The goal of our project was to investigate the possible use of the RWTH OCR framework as a possible Optical Character Recognition system to use in the Venice Time Machine project.
The RWTH OCR framework is a set of programs able to perform handwritten character recognition, and would be useful to digitize the Venice archives. This framework uses the so called Hidden Markov Models to improve the quality of the recognition.
Hidden Markov Models have already been successfully applied in speech recognition systems for which it is considered as state of the art, and also in character recognition systems.
This framework has been used in several research papers by the members of the Human Language Technology and Pattern Recognition Group at the RWTH Aachen University, which has created it. It has for example been applied to the recognition of Arabic handwriting.

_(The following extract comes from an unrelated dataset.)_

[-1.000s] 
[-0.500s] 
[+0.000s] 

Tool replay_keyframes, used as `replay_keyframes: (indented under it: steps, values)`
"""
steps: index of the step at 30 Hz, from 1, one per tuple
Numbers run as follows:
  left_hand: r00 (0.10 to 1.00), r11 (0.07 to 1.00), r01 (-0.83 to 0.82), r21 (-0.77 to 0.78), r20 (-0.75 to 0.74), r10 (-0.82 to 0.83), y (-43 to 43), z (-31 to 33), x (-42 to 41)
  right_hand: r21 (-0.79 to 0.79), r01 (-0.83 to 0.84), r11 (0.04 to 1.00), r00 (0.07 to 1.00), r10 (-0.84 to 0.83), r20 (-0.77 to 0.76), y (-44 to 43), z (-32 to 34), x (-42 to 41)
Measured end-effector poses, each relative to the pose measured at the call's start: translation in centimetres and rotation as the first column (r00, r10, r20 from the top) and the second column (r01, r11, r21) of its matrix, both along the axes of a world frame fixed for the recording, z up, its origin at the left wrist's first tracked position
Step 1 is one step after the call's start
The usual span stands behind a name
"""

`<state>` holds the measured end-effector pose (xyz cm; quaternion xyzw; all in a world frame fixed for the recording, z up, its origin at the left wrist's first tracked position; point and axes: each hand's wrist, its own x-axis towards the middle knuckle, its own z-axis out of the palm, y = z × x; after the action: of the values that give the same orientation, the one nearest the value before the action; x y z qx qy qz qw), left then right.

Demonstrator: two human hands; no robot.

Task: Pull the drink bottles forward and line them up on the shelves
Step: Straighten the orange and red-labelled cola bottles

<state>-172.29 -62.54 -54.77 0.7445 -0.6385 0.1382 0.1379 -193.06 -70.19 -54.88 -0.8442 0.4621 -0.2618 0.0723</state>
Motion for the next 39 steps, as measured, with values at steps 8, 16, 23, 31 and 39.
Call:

During our project, we have investigated its possible application on some parts of the Venice archives.
We will present here the framework in a first part, our results in a second one, and what are the potential extensions in a third part.
1. Presentation of the RWTH OCR framework
The RWTH OCR framework is based on the RWTH ASR framework, which has been used for several years to perform Automatic Speech Recognition. Coded in C++, it is an open-source framework, and thus can be modified by its users. The system is available at the following address: http://www-i6.informatik.rwth-aachen.de/rwth-ocr/ .
The framework uses Hidden Markov Models to improve recognition rates compared to other frameworks.
1.1. Framework’s functioning
The functioning of the framework is the following: it has first to be trained on a large enough dataset, which has to be close enough to what will be processed in order to allow good recognition. Also, this means we must have the transcription for this training dataset. Then, the system is run onto real images which transcription is not known.
The processing pipeline is composed of the following stages. First, images are processed and some features are extracted from it. The features are computed on different contiguous, overlapping sliding windows (blocks of pixels in the original images) in order to have information about what would be “the past” in the context of speech processing, and “left” for left to right hand-writings (and “right” for right to left hand-writings).
During the training stage, Hidden Markov Models are trained for every character seen in the whole set of images using the Baum-Welch algorithm for example. For that, several transformations are applied on the previously extracted features. (The features are for example reduced using a PCA). The idea is to train the parameters of the Hidden Markov Models that will represented each type of character. Typically, a character is represented by different states that follow one another, the transitions go to either the same state, the next one, or the one after. The training goal is then to define the probability of each transition and the probability of the associated observation, which is the feature. This is the only thing we will be able to see during the recognition stage, the inner states of the feature flow being unknown.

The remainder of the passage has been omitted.